**REQUIREMENT**:
Which of the lines below mention the word "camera"? Pull each one out.

[Records from a data collection]
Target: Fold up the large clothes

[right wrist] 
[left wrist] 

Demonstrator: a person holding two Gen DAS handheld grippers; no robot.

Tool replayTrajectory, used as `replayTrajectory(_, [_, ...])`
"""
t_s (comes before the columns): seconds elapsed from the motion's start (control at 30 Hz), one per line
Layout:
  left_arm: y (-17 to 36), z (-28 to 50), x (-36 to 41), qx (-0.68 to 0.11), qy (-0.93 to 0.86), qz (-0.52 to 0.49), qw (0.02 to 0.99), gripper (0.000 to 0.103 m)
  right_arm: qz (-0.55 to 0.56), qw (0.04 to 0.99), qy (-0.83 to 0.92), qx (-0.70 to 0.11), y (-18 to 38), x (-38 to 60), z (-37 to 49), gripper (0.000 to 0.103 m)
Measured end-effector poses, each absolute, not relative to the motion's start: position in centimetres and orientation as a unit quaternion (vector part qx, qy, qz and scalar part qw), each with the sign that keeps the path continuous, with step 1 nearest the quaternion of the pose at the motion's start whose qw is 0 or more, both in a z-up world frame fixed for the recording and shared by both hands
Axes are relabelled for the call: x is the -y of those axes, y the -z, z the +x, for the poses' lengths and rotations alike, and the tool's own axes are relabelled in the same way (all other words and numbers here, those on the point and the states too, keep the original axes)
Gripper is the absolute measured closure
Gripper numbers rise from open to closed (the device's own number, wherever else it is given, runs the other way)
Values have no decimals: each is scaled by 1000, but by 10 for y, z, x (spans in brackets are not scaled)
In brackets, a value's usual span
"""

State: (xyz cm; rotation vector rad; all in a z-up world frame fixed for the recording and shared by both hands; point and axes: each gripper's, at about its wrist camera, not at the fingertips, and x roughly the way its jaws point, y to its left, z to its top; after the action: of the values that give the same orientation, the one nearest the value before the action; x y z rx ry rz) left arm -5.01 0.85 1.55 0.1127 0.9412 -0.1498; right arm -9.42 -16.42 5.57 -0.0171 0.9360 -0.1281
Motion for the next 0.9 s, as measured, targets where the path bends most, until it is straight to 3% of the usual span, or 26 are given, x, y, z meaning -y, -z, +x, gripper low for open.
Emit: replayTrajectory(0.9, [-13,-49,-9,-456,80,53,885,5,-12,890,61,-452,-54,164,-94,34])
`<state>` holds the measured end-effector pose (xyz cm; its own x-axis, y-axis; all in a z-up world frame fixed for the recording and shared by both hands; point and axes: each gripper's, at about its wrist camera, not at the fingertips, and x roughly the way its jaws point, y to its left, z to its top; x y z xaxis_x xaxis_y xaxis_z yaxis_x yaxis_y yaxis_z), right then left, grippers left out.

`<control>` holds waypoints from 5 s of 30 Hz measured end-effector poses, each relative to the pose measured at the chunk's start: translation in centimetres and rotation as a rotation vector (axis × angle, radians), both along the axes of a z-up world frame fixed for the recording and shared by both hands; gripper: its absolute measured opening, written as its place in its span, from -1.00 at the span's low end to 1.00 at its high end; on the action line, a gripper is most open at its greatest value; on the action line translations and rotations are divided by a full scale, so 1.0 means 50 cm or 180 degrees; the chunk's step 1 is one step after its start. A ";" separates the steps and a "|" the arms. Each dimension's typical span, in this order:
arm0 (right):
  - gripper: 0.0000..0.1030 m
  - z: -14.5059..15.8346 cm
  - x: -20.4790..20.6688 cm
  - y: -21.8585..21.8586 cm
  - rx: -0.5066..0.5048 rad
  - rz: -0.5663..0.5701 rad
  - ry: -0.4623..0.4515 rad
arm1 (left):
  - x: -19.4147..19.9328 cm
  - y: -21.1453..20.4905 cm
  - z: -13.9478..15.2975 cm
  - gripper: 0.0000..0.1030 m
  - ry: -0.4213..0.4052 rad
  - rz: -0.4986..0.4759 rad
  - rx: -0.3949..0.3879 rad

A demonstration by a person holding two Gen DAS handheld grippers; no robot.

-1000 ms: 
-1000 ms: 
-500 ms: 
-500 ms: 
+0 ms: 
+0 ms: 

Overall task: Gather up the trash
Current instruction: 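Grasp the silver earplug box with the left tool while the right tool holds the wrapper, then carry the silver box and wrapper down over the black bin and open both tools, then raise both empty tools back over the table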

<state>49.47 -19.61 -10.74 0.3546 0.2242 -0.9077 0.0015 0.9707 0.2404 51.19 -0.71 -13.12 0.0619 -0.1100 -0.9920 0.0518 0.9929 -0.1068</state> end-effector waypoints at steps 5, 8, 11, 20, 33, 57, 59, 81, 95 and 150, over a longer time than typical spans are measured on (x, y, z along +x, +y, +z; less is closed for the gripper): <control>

**REPLY TO THE TASK**:
State: (xyz cm; rotation vector rad; all in a z-up world frame fixed for the recording and shared by both hands; point and axes: each gripper's, at about its wrist camera, not at the fingertips, and x roughly the way its jaws point, y to its left, z to its top; after the action: of the values that give the same orientation, the one nearest the value before the action; x y z rx ry rz) left arm -5.01 0.85 1.55 0.1127 0.9412 -0.1498; right arm -9.42 -16.42 5.57 -0.0171 0.9360 -0.1281
`<state>` holds the measured end-effector pose (xyz cm; its own x-axis, y-axis; all in a z-up world frame fixed for the recording and shared by both hands; point and axes: each gripper's, at about its wrist camera, not at the fingertips, and x roughly the way its jaws point, y to its left, z to its top; x y z xaxis_x xaxis_y xaxis_z yaxis_x yaxis_y yaxis_z), right then left, grippers left out.

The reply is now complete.